*What is being asked*
Using the listing, copy each whole line that features "Kindly".

Entries supplied section start

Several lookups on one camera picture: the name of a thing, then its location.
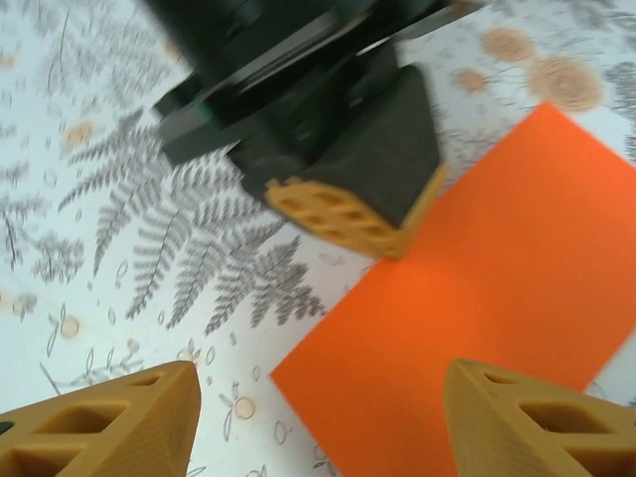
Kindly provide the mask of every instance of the leaf pattern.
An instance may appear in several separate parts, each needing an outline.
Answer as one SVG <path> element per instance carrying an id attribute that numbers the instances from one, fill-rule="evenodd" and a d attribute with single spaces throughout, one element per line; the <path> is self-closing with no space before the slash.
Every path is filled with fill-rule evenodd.
<path id="1" fill-rule="evenodd" d="M 168 174 L 166 161 L 159 160 L 144 169 L 140 178 L 120 183 L 110 192 L 110 204 L 99 209 L 93 275 L 99 272 L 112 240 L 160 201 L 161 182 Z"/>
<path id="2" fill-rule="evenodd" d="M 121 183 L 129 178 L 138 177 L 138 174 L 153 174 L 148 170 L 151 161 L 165 161 L 160 157 L 160 143 L 155 137 L 155 131 L 149 126 L 137 127 L 132 130 L 120 127 L 117 136 L 109 136 L 96 148 L 81 157 L 94 157 L 99 152 L 109 152 L 108 161 L 96 172 L 75 186 L 60 202 L 58 209 L 61 211 L 81 196 L 109 187 L 115 183 Z M 70 163 L 77 164 L 80 159 L 72 158 Z"/>
<path id="3" fill-rule="evenodd" d="M 631 132 L 625 138 L 627 156 L 636 164 L 636 63 L 623 62 L 605 73 L 614 86 L 616 99 L 612 110 L 632 123 Z"/>
<path id="4" fill-rule="evenodd" d="M 16 186 L 28 178 L 24 165 L 0 169 L 0 178 Z M 46 283 L 69 283 L 83 265 L 83 242 L 60 238 L 47 232 L 36 236 L 29 228 L 29 220 L 46 213 L 49 205 L 40 197 L 11 199 L 0 197 L 0 231 L 3 233 L 6 261 L 12 271 L 24 264 L 25 256 L 32 259 L 31 271 Z"/>
<path id="5" fill-rule="evenodd" d="M 242 259 L 227 264 L 226 271 L 219 277 L 217 291 L 220 294 L 206 334 L 223 326 L 250 295 L 253 295 L 252 328 L 262 322 L 273 306 L 278 325 L 284 325 L 292 313 L 298 320 L 324 313 L 320 298 L 313 294 L 311 287 L 302 285 L 307 265 L 293 262 L 299 244 L 299 238 L 295 238 L 289 243 L 275 245 L 261 257 L 254 256 L 254 248 L 235 249 L 230 258 L 240 256 Z"/>
<path id="6" fill-rule="evenodd" d="M 134 147 L 135 142 L 139 140 L 140 132 L 136 126 L 143 115 L 143 109 L 136 109 L 130 114 L 122 116 L 117 121 L 117 128 L 114 129 L 105 139 L 98 144 L 87 148 L 81 153 L 74 155 L 69 164 L 79 164 L 82 162 L 93 161 L 108 157 L 117 152 L 123 152 L 129 147 Z"/>
<path id="7" fill-rule="evenodd" d="M 47 95 L 71 94 L 80 85 L 107 78 L 104 95 L 128 107 L 171 73 L 157 56 L 154 25 L 142 21 L 145 16 L 138 16 L 136 6 L 129 17 L 119 17 L 109 15 L 116 6 L 110 0 L 23 3 L 23 15 L 34 30 L 51 39 L 37 75 Z M 86 24 L 84 16 L 93 21 Z"/>
<path id="8" fill-rule="evenodd" d="M 126 313 L 128 318 L 134 318 L 146 307 L 148 300 L 152 298 L 170 270 L 177 253 L 192 234 L 188 217 L 182 209 L 158 207 L 155 209 L 154 217 L 150 214 L 146 216 L 145 224 L 146 226 L 139 230 L 139 237 L 149 244 L 134 248 L 138 256 L 134 262 L 137 286 L 134 302 Z"/>

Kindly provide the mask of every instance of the honeycomb pattern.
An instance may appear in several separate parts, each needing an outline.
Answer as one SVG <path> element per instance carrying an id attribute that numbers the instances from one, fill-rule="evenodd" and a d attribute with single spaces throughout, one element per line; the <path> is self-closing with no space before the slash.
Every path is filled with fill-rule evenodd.
<path id="1" fill-rule="evenodd" d="M 399 230 L 350 192 L 297 179 L 267 186 L 269 204 L 315 235 L 373 256 L 397 253 Z"/>
<path id="2" fill-rule="evenodd" d="M 354 194 L 315 181 L 290 178 L 267 183 L 269 205 L 318 237 L 376 258 L 400 258 L 446 178 L 442 164 L 413 204 L 402 227 L 385 221 Z"/>

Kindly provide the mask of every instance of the fern leaf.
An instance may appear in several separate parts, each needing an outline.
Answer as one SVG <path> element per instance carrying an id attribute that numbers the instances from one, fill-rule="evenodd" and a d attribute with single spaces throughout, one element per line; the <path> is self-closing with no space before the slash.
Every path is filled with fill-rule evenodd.
<path id="1" fill-rule="evenodd" d="M 122 183 L 110 193 L 110 206 L 99 210 L 93 276 L 99 272 L 112 240 L 132 222 L 133 217 L 141 216 L 150 206 L 159 203 L 161 179 L 161 168 L 157 166 L 143 181 Z"/>
<path id="2" fill-rule="evenodd" d="M 294 254 L 300 245 L 300 236 L 290 243 L 276 245 L 266 255 L 260 257 L 254 266 L 256 273 L 265 279 L 271 279 L 276 270 L 284 269 L 291 264 Z"/>
<path id="3" fill-rule="evenodd" d="M 325 305 L 322 304 L 322 300 L 317 296 L 312 296 L 309 299 L 309 316 L 316 316 L 325 312 Z"/>
<path id="4" fill-rule="evenodd" d="M 215 175 L 215 190 L 221 193 L 236 189 L 241 177 L 239 168 L 231 165 L 219 166 Z"/>
<path id="5" fill-rule="evenodd" d="M 212 200 L 194 214 L 194 224 L 204 231 L 236 227 L 264 213 L 266 208 L 250 197 L 230 197 Z"/>
<path id="6" fill-rule="evenodd" d="M 266 241 L 274 237 L 285 224 L 286 221 L 276 221 L 264 226 L 249 228 L 238 237 L 238 243 L 250 249 L 258 249 Z"/>
<path id="7" fill-rule="evenodd" d="M 269 308 L 271 308 L 274 299 L 275 295 L 269 283 L 258 286 L 254 295 L 253 306 L 251 309 L 252 328 L 257 327 L 262 322 L 262 320 L 265 318 L 265 315 L 269 311 Z"/>
<path id="8" fill-rule="evenodd" d="M 188 162 L 179 166 L 172 176 L 172 192 L 179 193 L 188 189 L 208 185 L 212 182 L 213 172 L 202 163 Z"/>
<path id="9" fill-rule="evenodd" d="M 159 207 L 156 214 L 155 218 L 147 215 L 138 232 L 148 245 L 134 248 L 139 258 L 134 262 L 136 286 L 133 303 L 126 313 L 129 319 L 145 309 L 192 234 L 190 221 L 181 209 L 172 211 Z"/>
<path id="10" fill-rule="evenodd" d="M 143 109 L 137 109 L 136 111 L 119 119 L 117 128 L 114 131 L 108 134 L 106 138 L 98 144 L 95 144 L 94 146 L 89 147 L 83 152 L 73 156 L 69 159 L 69 164 L 78 164 L 80 162 L 99 159 L 120 149 L 126 142 L 127 137 L 130 135 L 130 131 L 132 131 L 134 126 L 136 126 L 139 122 L 142 114 Z"/>
<path id="11" fill-rule="evenodd" d="M 276 276 L 276 287 L 284 293 L 292 293 L 302 283 L 309 267 L 306 263 L 292 263 Z"/>
<path id="12" fill-rule="evenodd" d="M 111 154 L 121 147 L 125 138 L 113 133 L 109 134 L 104 140 L 86 148 L 84 151 L 75 154 L 69 159 L 70 165 L 80 164 L 82 162 L 94 161 Z"/>
<path id="13" fill-rule="evenodd" d="M 627 157 L 636 163 L 636 122 L 632 126 L 632 132 L 625 139 L 625 148 L 627 149 Z"/>
<path id="14" fill-rule="evenodd" d="M 221 294 L 217 298 L 215 312 L 206 327 L 206 335 L 227 323 L 237 307 L 253 292 L 255 287 L 253 272 L 248 263 L 238 273 L 221 275 L 219 282 L 217 288 Z"/>
<path id="15" fill-rule="evenodd" d="M 131 167 L 128 162 L 117 163 L 110 161 L 105 166 L 101 167 L 97 172 L 91 174 L 88 178 L 80 182 L 75 186 L 60 202 L 58 211 L 61 211 L 72 201 L 87 194 L 88 192 L 99 190 L 103 187 L 108 187 L 113 182 L 121 181 L 125 179 L 132 172 L 136 172 L 137 168 Z"/>
<path id="16" fill-rule="evenodd" d="M 185 257 L 179 263 L 182 271 L 177 275 L 177 291 L 172 319 L 167 327 L 178 325 L 192 308 L 204 287 L 221 270 L 225 253 L 213 240 L 194 238 L 186 247 Z"/>
<path id="17" fill-rule="evenodd" d="M 305 318 L 311 309 L 311 286 L 300 286 L 294 293 L 296 320 Z"/>
<path id="18" fill-rule="evenodd" d="M 293 295 L 285 295 L 278 300 L 278 306 L 276 306 L 276 321 L 278 326 L 282 326 L 289 321 L 289 316 L 294 309 L 294 297 Z"/>
<path id="19" fill-rule="evenodd" d="M 181 207 L 188 211 L 196 211 L 201 204 L 210 200 L 214 194 L 212 185 L 204 184 L 194 189 L 179 191 L 178 194 L 170 194 L 170 200 L 177 207 Z"/>

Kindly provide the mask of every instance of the gray fern leaf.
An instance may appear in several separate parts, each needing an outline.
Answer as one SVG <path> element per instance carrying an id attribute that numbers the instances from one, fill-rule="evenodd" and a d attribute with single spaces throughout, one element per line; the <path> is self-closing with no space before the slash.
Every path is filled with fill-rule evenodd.
<path id="1" fill-rule="evenodd" d="M 243 224 L 264 214 L 266 208 L 247 195 L 209 201 L 195 211 L 198 229 L 213 231 Z"/>
<path id="2" fill-rule="evenodd" d="M 150 127 L 140 128 L 139 132 L 134 133 L 134 128 L 138 124 L 139 119 L 141 119 L 142 114 L 143 110 L 137 109 L 132 113 L 123 116 L 119 119 L 117 128 L 114 131 L 108 134 L 108 136 L 106 136 L 106 138 L 98 144 L 95 144 L 83 152 L 71 157 L 69 164 L 73 165 L 81 162 L 101 159 L 104 156 L 120 151 L 122 148 L 127 147 L 128 144 L 132 144 L 133 141 L 138 141 L 139 132 L 144 135 L 154 135 L 154 130 Z"/>
<path id="3" fill-rule="evenodd" d="M 189 217 L 181 210 L 158 207 L 156 217 L 145 216 L 145 225 L 139 230 L 139 237 L 148 243 L 136 246 L 134 252 L 139 259 L 134 262 L 135 297 L 126 316 L 137 316 L 147 306 L 161 281 L 170 270 L 177 253 L 192 235 Z"/>
<path id="4" fill-rule="evenodd" d="M 213 240 L 193 238 L 188 243 L 182 269 L 177 276 L 177 291 L 168 329 L 177 326 L 192 308 L 204 287 L 221 270 L 226 256 L 224 249 Z"/>
<path id="5" fill-rule="evenodd" d="M 219 155 L 218 152 L 208 154 L 178 166 L 172 176 L 172 194 L 211 184 L 214 184 L 217 194 L 235 188 L 240 182 L 240 173 L 234 167 L 215 164 Z M 214 173 L 212 165 L 217 166 Z"/>
<path id="6" fill-rule="evenodd" d="M 237 307 L 256 287 L 256 279 L 249 262 L 241 263 L 239 266 L 230 265 L 227 271 L 219 277 L 219 282 L 217 289 L 220 295 L 217 298 L 214 314 L 210 319 L 210 323 L 214 323 L 215 330 L 228 322 Z"/>
<path id="7" fill-rule="evenodd" d="M 112 240 L 134 217 L 145 214 L 161 201 L 161 182 L 169 172 L 164 161 L 157 161 L 144 171 L 141 180 L 123 182 L 110 192 L 110 205 L 99 209 L 93 276 L 99 272 Z"/>
<path id="8" fill-rule="evenodd" d="M 252 204 L 249 199 L 238 198 L 235 200 L 227 199 L 226 201 L 214 199 L 195 212 L 193 224 L 198 230 L 203 232 L 226 230 L 227 228 L 239 226 L 248 219 L 255 218 L 261 211 L 263 211 L 263 208 Z M 238 249 L 241 249 L 242 246 L 260 246 L 273 235 L 271 228 L 266 229 L 264 233 L 258 231 L 257 234 L 256 238 L 247 234 L 246 242 L 242 242 L 236 234 L 231 234 L 231 236 L 234 239 L 238 239 L 235 244 L 238 245 Z M 177 278 L 175 305 L 168 328 L 174 327 L 181 322 L 201 294 L 203 288 L 222 269 L 226 260 L 237 254 L 236 248 L 232 248 L 230 244 L 229 240 L 226 240 L 225 243 L 223 241 L 217 242 L 214 239 L 191 240 L 186 249 L 186 258 L 179 263 L 182 271 Z"/>
<path id="9" fill-rule="evenodd" d="M 616 90 L 617 103 L 612 109 L 636 123 L 636 63 L 619 63 L 605 73 L 605 78 Z"/>
<path id="10" fill-rule="evenodd" d="M 282 326 L 289 320 L 291 312 L 294 310 L 294 297 L 285 295 L 278 299 L 276 306 L 276 322 Z"/>
<path id="11" fill-rule="evenodd" d="M 251 327 L 257 327 L 265 315 L 271 308 L 272 303 L 275 302 L 275 295 L 273 292 L 273 286 L 271 283 L 265 283 L 259 285 L 254 293 L 254 301 L 251 308 Z"/>
<path id="12" fill-rule="evenodd" d="M 238 304 L 244 300 L 255 288 L 255 273 L 252 263 L 258 249 L 274 236 L 284 225 L 284 221 L 278 221 L 267 226 L 248 228 L 243 231 L 231 231 L 225 234 L 223 242 L 226 245 L 224 266 L 233 270 L 234 274 L 220 277 L 219 306 L 206 326 L 206 335 L 214 333 L 229 319 Z M 237 272 L 243 280 L 239 287 L 234 287 L 233 280 L 237 278 Z"/>
<path id="13" fill-rule="evenodd" d="M 632 125 L 632 132 L 627 136 L 625 146 L 627 148 L 627 157 L 633 163 L 636 163 L 636 122 Z"/>
<path id="14" fill-rule="evenodd" d="M 296 237 L 290 243 L 276 245 L 269 253 L 256 261 L 254 266 L 256 273 L 263 280 L 271 280 L 277 270 L 289 267 L 299 245 L 300 237 Z"/>
<path id="15" fill-rule="evenodd" d="M 58 238 L 50 233 L 35 243 L 41 255 L 34 263 L 32 271 L 50 283 L 57 279 L 60 283 L 69 283 L 83 266 L 83 243 L 81 240 Z"/>
<path id="16" fill-rule="evenodd" d="M 60 202 L 58 211 L 63 210 L 68 204 L 79 197 L 94 192 L 104 187 L 110 186 L 114 182 L 122 181 L 133 172 L 137 172 L 139 166 L 134 167 L 131 160 L 125 162 L 117 162 L 111 160 L 105 166 L 99 168 L 95 173 L 81 181 L 76 185 Z"/>
<path id="17" fill-rule="evenodd" d="M 105 166 L 84 179 L 62 199 L 58 206 L 59 211 L 88 192 L 108 187 L 128 177 L 135 177 L 148 164 L 165 160 L 160 153 L 160 143 L 154 134 L 149 132 L 149 128 L 132 131 L 115 152 Z"/>
<path id="18" fill-rule="evenodd" d="M 302 285 L 307 264 L 293 262 L 299 245 L 300 237 L 296 237 L 290 243 L 274 246 L 262 256 L 257 256 L 257 249 L 251 256 L 240 255 L 238 265 L 228 267 L 229 273 L 219 277 L 217 289 L 220 295 L 206 335 L 228 322 L 250 295 L 253 295 L 252 328 L 257 327 L 272 308 L 279 326 L 287 323 L 291 316 L 301 320 L 324 313 L 325 307 L 313 289 Z"/>
<path id="19" fill-rule="evenodd" d="M 187 211 L 195 211 L 201 204 L 210 201 L 210 198 L 213 197 L 214 189 L 212 185 L 205 184 L 179 194 L 170 194 L 169 199 L 177 207 Z"/>

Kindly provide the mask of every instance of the patterned tablecloth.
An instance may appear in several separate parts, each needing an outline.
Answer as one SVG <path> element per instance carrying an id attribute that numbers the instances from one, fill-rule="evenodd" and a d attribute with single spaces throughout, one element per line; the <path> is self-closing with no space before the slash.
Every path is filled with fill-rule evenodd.
<path id="1" fill-rule="evenodd" d="M 371 261 L 264 210 L 222 151 L 168 167 L 149 109 L 188 69 L 132 0 L 0 0 L 0 32 L 0 412 L 191 360 L 190 477 L 337 475 L 268 373 Z M 400 47 L 449 185 L 544 99 L 636 161 L 632 0 L 495 0 Z M 636 338 L 590 391 L 636 406 L 635 363 Z"/>

Entries supplied section end

*Response to this exercise*
Kindly provide the mask of every instance of the leaf pattern.
Kindly provide the mask of every instance of the honeycomb pattern.
Kindly provide the mask of every instance of the fern leaf.
Kindly provide the mask of every instance of the gray fern leaf.
Kindly provide the mask of every instance of the patterned tablecloth.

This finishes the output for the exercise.